What to produce: Note on the material below: return exactly the lines from the line that holds "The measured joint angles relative" through the line that holds "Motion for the", and leave out each picture.

Available data:
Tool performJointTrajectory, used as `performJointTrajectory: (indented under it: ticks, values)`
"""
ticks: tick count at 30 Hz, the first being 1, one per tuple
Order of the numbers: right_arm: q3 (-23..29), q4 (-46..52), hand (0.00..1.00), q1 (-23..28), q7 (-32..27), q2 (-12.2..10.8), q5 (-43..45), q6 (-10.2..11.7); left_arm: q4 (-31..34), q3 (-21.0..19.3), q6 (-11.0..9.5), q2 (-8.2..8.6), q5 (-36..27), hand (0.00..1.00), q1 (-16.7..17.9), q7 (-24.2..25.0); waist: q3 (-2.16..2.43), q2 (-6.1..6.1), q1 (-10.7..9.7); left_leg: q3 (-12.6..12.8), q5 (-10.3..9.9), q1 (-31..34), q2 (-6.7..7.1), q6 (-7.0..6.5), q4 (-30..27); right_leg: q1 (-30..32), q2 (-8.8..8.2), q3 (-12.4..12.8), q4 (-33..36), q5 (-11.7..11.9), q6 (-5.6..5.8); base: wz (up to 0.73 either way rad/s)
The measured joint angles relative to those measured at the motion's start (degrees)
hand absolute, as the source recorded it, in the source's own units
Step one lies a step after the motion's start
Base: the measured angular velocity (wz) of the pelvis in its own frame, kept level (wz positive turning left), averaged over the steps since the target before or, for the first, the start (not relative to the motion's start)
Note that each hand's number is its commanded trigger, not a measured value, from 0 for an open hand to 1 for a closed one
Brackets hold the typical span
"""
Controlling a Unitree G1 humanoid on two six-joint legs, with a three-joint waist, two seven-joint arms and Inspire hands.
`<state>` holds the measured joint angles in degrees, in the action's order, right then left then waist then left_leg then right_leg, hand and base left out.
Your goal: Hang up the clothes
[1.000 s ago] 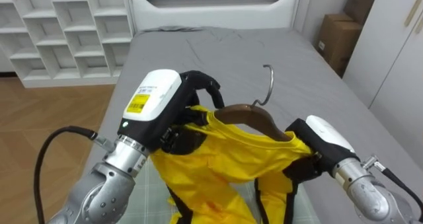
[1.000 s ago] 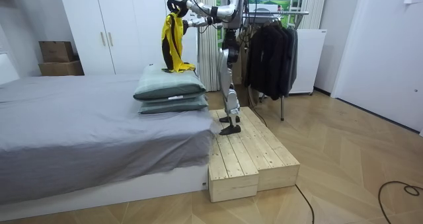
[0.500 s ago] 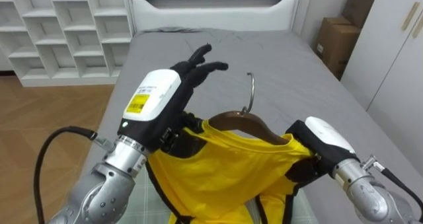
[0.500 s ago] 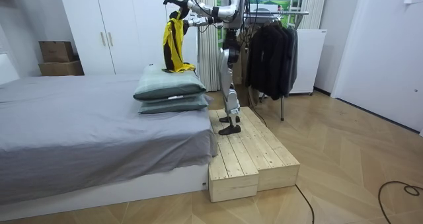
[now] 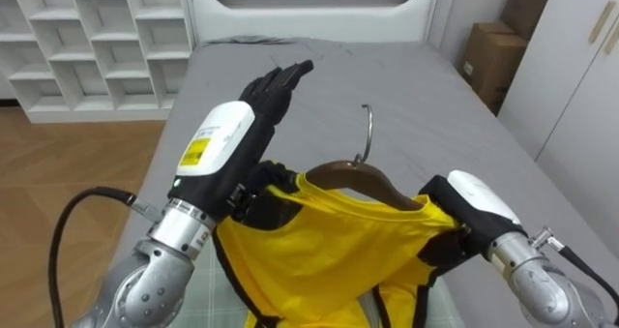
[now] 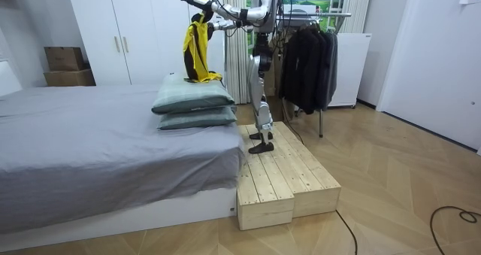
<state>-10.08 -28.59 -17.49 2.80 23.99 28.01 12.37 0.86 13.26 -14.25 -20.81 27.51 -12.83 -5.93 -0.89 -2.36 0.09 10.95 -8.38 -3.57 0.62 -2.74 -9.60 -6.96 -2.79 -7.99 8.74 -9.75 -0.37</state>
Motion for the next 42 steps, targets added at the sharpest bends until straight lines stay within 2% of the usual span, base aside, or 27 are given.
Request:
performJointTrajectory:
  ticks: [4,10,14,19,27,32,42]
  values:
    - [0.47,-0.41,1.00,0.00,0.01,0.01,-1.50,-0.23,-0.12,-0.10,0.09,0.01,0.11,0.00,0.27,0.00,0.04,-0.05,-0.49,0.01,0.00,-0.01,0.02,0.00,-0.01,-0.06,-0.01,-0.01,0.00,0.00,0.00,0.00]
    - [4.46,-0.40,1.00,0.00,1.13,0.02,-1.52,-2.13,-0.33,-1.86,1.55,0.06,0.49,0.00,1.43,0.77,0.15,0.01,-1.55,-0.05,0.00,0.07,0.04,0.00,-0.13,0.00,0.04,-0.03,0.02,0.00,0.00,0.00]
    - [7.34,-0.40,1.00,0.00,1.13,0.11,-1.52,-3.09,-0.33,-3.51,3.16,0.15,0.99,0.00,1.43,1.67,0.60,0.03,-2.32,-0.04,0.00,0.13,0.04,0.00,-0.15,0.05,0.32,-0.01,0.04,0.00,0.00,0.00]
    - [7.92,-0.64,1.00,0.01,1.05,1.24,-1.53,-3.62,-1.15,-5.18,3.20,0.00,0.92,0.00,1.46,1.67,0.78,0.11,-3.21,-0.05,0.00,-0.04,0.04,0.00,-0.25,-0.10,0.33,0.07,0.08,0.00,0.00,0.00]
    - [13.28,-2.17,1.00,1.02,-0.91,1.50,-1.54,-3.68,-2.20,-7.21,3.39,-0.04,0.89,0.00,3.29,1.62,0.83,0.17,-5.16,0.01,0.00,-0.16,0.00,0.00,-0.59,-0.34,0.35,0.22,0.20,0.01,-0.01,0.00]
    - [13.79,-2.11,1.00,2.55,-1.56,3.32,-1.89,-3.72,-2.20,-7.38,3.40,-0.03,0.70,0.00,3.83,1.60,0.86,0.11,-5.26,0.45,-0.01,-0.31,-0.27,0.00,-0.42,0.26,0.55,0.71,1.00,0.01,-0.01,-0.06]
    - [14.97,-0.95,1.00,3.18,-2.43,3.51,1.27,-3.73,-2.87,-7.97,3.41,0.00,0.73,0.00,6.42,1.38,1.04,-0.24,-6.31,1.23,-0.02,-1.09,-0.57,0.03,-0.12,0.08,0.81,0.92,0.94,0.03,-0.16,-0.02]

Task result:
The measured joint angles relative to those measured at the motion's start (degrees)
hand absolute, as the source recorded it, in the source's own units
Step one lies a step after the motion's start
Base: the measured angular velocity (wz) of the pelvis in its own frame, kept level (wz positive turning left), averaged over the steps since the target before or, for the first, the start (not relative to the motion's start)
Note that each hand's number is its commanded trigger, not a measured value, from 0 for an open hand to 1 for a closed one
Brackets hold the typical span
"""
Controlling a Unitree G1 humanoid on two six-joint legs, with a three-joint waist, two seven-joint arms and Inspire hands.
`<state>` holds the measured joint angles in degrees, in the action's order, right then left then waist then left_leg then right_leg, hand and base left out.
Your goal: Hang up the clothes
[1.000 s ago] 
[1.000 s ago] 
[0.500 s ago] 
[0.500 s ago] 
[now] 
[now] 
<state>-10.08 -28.59 -17.49 2.80 23.99 28.01 12.37 0.86 13.26 -14.25 -20.81 27.51 -12.83 -5.93 -0.89 -2.36 0.09 10.95 -8.38 -3.57 0.62 -2.74 -9.60 -6.96 -2.79 -7.99 8.74 -9.75 -0.37</state>
Motion for the next 42 steps, targets added at the sharpest bends until straight lines stay within 2% of the usual span, base aside, or 27 are given.

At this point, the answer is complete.